Späte Versöhnung

Helga Stadler
Wann immer meine Mutter meine Handlungen oder Verhaltensweisen missbilligte und mich mit Worten bestrafen wollte, zog sie gerne ihren Vater zum Vergleich heran, „du bist genauso wie dein Großvater!“ Welche negativen Charaktereigenschaften oder Eigenarten sie konkret damit meinte, wusste ich nicht als Kind. Denn ich kannte diesen Mann, dem ich angeblich ähnlichsah, und der nur zwei Dörfer weiter wohnte, nicht. Er war weder bei der Heirat meiner Eltern noch bei meiner Taufe oder sonst einer Familienfeier anwesend. Er glänzte mit Abwesenheit – wie schon beim Aufwachsen seiner Tochter. Dafür gab es aber einen gewichtigen Grund, lange Kriegsjahre als Soldat hinderten ihn daran.

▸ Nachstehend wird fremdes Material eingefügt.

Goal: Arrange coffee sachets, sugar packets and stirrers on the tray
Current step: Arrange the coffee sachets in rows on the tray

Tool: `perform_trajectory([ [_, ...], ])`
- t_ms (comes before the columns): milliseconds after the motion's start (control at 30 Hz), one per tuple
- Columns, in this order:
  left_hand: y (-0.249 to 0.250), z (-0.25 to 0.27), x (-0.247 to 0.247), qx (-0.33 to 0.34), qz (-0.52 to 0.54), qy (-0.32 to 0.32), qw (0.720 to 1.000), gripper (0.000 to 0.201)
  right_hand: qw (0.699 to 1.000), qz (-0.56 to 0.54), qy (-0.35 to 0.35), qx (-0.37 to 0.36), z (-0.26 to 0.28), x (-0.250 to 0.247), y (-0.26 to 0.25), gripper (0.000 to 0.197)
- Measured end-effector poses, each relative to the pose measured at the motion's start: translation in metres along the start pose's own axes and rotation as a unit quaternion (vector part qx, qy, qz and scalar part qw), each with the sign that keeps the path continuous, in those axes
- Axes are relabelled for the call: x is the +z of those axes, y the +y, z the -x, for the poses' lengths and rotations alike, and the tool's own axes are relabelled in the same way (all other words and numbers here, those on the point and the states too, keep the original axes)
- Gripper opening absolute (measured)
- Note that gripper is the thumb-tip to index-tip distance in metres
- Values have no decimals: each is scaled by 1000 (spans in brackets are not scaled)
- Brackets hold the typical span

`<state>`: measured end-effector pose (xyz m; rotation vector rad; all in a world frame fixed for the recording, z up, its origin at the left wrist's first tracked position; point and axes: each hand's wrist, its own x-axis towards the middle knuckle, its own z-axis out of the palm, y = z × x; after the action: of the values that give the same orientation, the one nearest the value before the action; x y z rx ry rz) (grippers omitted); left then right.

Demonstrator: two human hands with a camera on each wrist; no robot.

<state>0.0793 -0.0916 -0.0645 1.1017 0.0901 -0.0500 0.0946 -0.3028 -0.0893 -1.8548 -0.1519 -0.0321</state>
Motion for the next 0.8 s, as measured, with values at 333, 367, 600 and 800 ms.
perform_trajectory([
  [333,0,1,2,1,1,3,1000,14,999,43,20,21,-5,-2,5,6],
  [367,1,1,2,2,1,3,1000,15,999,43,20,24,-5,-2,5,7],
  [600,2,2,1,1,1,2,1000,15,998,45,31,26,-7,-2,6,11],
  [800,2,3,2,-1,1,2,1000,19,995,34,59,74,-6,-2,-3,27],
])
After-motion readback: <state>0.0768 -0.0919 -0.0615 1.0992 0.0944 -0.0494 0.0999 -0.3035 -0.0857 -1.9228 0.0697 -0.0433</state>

Die Jahre zogen vorüber, inzwischen erwachsen, hatte ich mit dem Ausfall beider Großväter, mein Opa väterlicherseits starb lange vor meiner Geburt, leben gelernt. Nur ein einziges Mal bei der Begräbnisfeierlichkeit einer Tante sah ich einen Mann mit drahtig-jugendlicher Statur und eisblauen Augen im Nebenzimmer bei den Männern sitzen.
Als meine Großmutter, seine Frau – wir hatten immer engen Kontakt zu ihr – und er gleichzeitig schwer erkrankten, nahm er die Verbindung zu seiner einzigen Tochter, nach über 25 Jahren Funkstille, wieder auf. Er brauchte dringend Hilfe. Plötzlich wurden er und seine Geschichten Mittelpunkt am Mittagstisch.

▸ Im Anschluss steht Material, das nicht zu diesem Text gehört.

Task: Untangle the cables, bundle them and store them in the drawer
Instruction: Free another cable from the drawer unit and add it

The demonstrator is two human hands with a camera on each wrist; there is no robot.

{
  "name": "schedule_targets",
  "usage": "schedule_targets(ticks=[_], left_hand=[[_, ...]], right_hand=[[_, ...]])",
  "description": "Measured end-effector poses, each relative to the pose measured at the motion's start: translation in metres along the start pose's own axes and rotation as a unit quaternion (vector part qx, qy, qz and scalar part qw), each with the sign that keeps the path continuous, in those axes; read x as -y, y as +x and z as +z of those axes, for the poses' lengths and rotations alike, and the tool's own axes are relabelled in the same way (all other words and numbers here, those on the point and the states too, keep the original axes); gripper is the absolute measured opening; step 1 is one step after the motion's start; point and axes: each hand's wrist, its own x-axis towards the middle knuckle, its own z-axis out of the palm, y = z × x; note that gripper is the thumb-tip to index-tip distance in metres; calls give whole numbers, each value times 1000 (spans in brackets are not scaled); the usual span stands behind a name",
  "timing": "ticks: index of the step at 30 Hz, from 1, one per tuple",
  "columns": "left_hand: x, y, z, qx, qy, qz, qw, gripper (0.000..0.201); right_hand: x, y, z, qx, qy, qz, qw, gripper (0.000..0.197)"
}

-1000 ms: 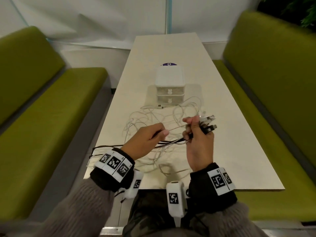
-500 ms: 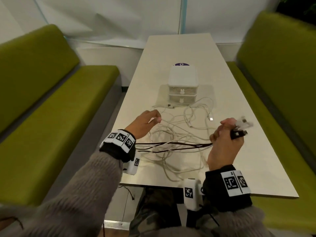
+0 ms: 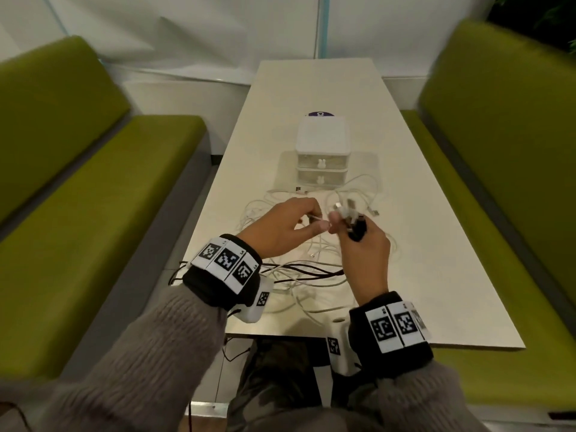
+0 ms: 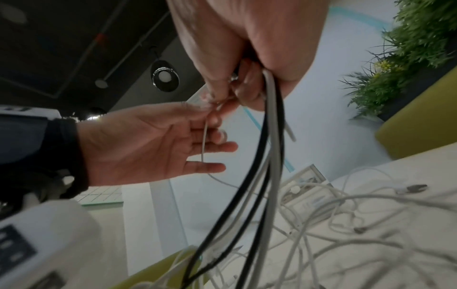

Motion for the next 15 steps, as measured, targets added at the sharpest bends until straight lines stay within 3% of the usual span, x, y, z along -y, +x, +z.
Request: schedule_targets(ticks=[3,9,12,15], left_hand=[[23,-8,-13,8,-1,-52,999,22],[60,-14,-21,57,11,-144,988,15],[63,-5,-15,12,-25,-160,987,25],[42,8,-12,-30,-177,-148,972,26]], right_hand=[[-7,9,-12,-98,98,52,989,21],[-5,8,-16,-241,250,87,934,21],[-7,7,-14,-257,262,102,925,29],[-10,7,-13,-238,262,110,929,29]])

Dann kam der zweite Weihnachtstag, Stefani. Zum ersten Mal, mit 21, sollte ich das Elternhaus meiner Mutter betreten, zum ersten Mal mit dem Mann zusammentreffen, den ich nur aus angstbesetzten Erzählungen der Verwandten kannte. War er wirklich dieser Unmensch, vor dem sich seine Mitmenschen fürchteten?
Die kleine Stube, Küche und Wohnraum in einem, der Holztisch, den er selbst – ehemals Zimmermeister – getischlert hatte, reichten gerade aus, um uns sechs Personen zu beherbergen. Draußen bereits dunkel mit starkem Schneefall, innen gedämpftes Licht und wohlige Wärme, die der Holzofen verströmte. Freundliche Begrüßung, wir setzten uns. Oma sichtlich nervös, servierte uns Tee mit Rum und selbstgemachte Kekse.
Worüber wir sprachen, erinnere ich mich nicht mehr, still und andächtig beobachtete ich ihn, meinen Großvater. Er saß da, ganz nah, mir gegenüber – freundlich, etwas verlegen und wortkarg. Öfters verzog er schmerzerfüllt sein Gesicht, fluchte leise, lag doch eine Operation erst wenige Wochen zurück. Nichts überschattete die heimelige Atmosphäre, nichts deutete auf ungelöste Familienkonflikte hin. Eine friedliche, versöhnliche Stimmung umgab uns, als wir Abschied nahmen. Mein geheimer Weihnachtswunsch war in endlich in Erfüllung gegangen!
Gefrierender Nebel machte die Heimfahrt schwierig. Als wir eine Stunde später Zuhause ankamen, läutete das Telefon. Meine Mutter lief zum Apparat, ließ den Hörer fallen und flüsterte tonlos … ihr Vater, mein Großvater, sei vor wenigen Minuten friedlich auf seinem Sofa entschlafen. Für immer.
Ich hatte einen Großvater – für wenige Stunden!